(Records drawn from a dataset)

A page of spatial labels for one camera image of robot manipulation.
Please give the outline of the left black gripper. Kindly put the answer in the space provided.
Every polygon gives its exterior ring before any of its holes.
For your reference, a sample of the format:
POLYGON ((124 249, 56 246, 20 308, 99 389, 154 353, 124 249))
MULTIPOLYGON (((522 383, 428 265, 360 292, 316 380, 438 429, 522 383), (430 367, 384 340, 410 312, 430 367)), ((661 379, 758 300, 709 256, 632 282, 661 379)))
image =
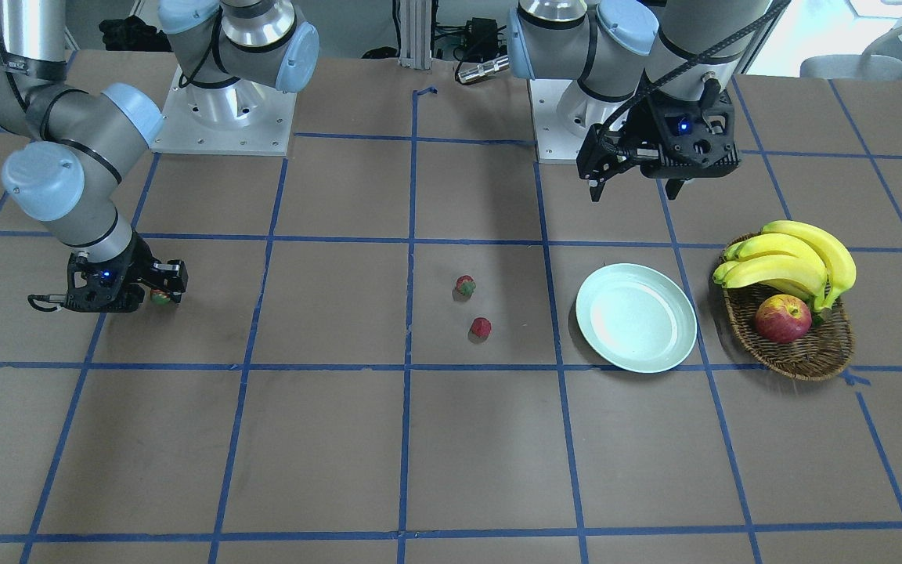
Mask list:
POLYGON ((740 167, 735 125, 727 92, 695 101, 654 92, 627 114, 627 133, 631 146, 656 155, 640 164, 636 151, 617 143, 615 132, 593 124, 577 151, 577 175, 586 181, 591 202, 599 202, 609 179, 638 165, 641 175, 665 179, 663 193, 674 201, 687 179, 722 178, 740 167))

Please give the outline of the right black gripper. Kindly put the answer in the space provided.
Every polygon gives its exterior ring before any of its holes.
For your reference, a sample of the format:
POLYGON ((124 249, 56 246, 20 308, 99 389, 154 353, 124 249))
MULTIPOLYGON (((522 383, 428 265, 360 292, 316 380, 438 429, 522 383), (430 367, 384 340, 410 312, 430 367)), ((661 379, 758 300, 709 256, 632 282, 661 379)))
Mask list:
POLYGON ((155 261, 140 235, 112 259, 90 262, 70 255, 66 267, 66 308, 75 312, 135 312, 146 298, 146 288, 172 293, 180 303, 189 284, 185 261, 155 261))

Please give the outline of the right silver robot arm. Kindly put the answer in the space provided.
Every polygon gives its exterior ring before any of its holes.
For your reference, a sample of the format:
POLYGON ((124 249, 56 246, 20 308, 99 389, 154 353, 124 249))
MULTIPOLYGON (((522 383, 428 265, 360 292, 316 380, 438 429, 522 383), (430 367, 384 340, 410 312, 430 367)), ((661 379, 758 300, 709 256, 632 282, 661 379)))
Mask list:
POLYGON ((68 85, 63 1, 0 1, 0 129, 29 143, 6 158, 3 190, 70 251, 62 294, 31 294, 36 310, 133 312, 147 298, 178 303, 189 272, 161 261, 112 193, 161 138, 173 112, 199 129, 285 128, 275 102, 316 69, 319 30, 290 1, 161 1, 157 18, 179 65, 179 103, 160 108, 114 83, 68 85))

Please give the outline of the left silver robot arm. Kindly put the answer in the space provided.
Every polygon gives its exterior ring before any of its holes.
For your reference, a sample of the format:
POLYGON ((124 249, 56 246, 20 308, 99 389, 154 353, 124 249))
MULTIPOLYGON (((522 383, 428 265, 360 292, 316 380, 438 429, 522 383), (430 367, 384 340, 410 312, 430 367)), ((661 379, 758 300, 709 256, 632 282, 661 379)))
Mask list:
POLYGON ((729 82, 752 36, 786 1, 520 1, 506 27, 511 71, 566 80, 561 115, 579 139, 577 175, 598 202, 636 168, 676 199, 736 171, 729 82))

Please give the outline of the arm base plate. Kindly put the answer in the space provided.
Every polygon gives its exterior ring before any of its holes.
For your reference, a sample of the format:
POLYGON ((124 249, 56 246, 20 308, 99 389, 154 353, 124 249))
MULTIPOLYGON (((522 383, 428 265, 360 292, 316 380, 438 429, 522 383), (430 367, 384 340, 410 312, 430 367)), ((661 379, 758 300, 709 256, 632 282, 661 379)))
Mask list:
POLYGON ((576 79, 529 80, 531 118, 538 161, 573 165, 591 125, 602 125, 635 92, 616 101, 598 99, 576 79))
POLYGON ((180 87, 180 67, 162 107, 164 124, 150 149, 186 156, 286 157, 297 94, 248 80, 223 89, 180 87))

* **What you are asked to do**
Repeat the data exactly. Pictures should not appear.

* **Task answer**
A page of spatial labels for one camera image of robot manipulation.
Please give the outline of the left black gripper. Kindly put the answer in the space provided.
Every polygon gives its exterior ring before any of its holes.
For your reference, a sample of the format:
POLYGON ((124 249, 56 246, 20 308, 99 389, 154 353, 124 249))
MULTIPOLYGON (((522 383, 428 265, 360 292, 316 380, 438 429, 522 383), (430 367, 384 340, 410 312, 430 367)), ((661 379, 758 300, 709 256, 632 282, 661 379)))
image =
Mask list:
POLYGON ((740 167, 735 125, 727 92, 695 101, 654 92, 627 114, 627 133, 631 146, 656 155, 640 164, 636 151, 617 143, 615 132, 593 124, 577 151, 577 175, 586 181, 591 202, 599 202, 609 179, 638 165, 641 175, 665 179, 663 193, 674 201, 687 179, 722 178, 740 167))

Please give the outline of the right black gripper. Kindly put the answer in the space provided.
Every polygon gives its exterior ring before any of its holes.
For your reference, a sample of the format:
POLYGON ((124 249, 56 246, 20 308, 99 389, 154 353, 124 249))
MULTIPOLYGON (((522 383, 428 265, 360 292, 316 380, 438 429, 522 383), (430 367, 384 340, 410 312, 430 367)), ((661 379, 758 300, 709 256, 632 282, 661 379)))
Mask list:
POLYGON ((155 261, 140 235, 112 259, 90 262, 70 255, 66 267, 66 308, 75 312, 135 312, 146 298, 146 288, 172 293, 180 303, 189 284, 185 261, 155 261))

Please give the outline of the right silver robot arm. Kindly put the answer in the space provided.
Every polygon gives its exterior ring before any of its holes.
For your reference, a sample of the format:
POLYGON ((124 249, 56 246, 20 308, 99 389, 154 353, 124 249))
MULTIPOLYGON (((522 383, 428 265, 360 292, 316 380, 438 429, 522 383), (430 367, 384 340, 410 312, 430 367)), ((661 379, 758 300, 709 256, 632 282, 661 379)))
Mask list:
POLYGON ((68 85, 63 1, 0 1, 0 129, 29 143, 6 158, 3 190, 70 251, 62 294, 31 294, 36 310, 133 312, 147 298, 178 303, 189 272, 161 261, 112 193, 161 138, 173 112, 199 129, 285 128, 275 102, 316 69, 319 30, 290 1, 161 1, 157 18, 179 65, 179 103, 160 108, 114 83, 68 85))

Please give the outline of the left silver robot arm. Kindly put the answer in the space provided.
Every polygon gives its exterior ring before any of its holes.
For your reference, a sample of the format:
POLYGON ((124 249, 56 246, 20 308, 99 389, 154 353, 124 249))
MULTIPOLYGON (((522 383, 428 265, 360 292, 316 380, 438 429, 522 383), (430 367, 384 340, 410 312, 430 367)), ((661 379, 758 300, 709 256, 632 282, 661 379)))
Mask list:
POLYGON ((729 82, 752 36, 786 1, 520 1, 506 27, 511 71, 566 80, 561 115, 579 139, 577 175, 598 202, 636 168, 676 199, 736 171, 729 82))

Please give the outline of the arm base plate. Kindly put the answer in the space provided.
Every polygon gives its exterior ring before any of its holes.
For your reference, a sample of the format:
POLYGON ((124 249, 56 246, 20 308, 99 389, 154 353, 124 249))
MULTIPOLYGON (((522 383, 428 265, 360 292, 316 380, 438 429, 522 383), (430 367, 384 340, 410 312, 430 367)), ((661 379, 758 300, 709 256, 632 282, 661 379)))
Mask list:
POLYGON ((576 79, 529 80, 531 118, 538 161, 573 165, 591 125, 602 125, 635 92, 616 101, 598 99, 576 79))
POLYGON ((180 87, 180 67, 162 107, 164 124, 150 149, 186 156, 286 157, 297 94, 248 80, 223 89, 180 87))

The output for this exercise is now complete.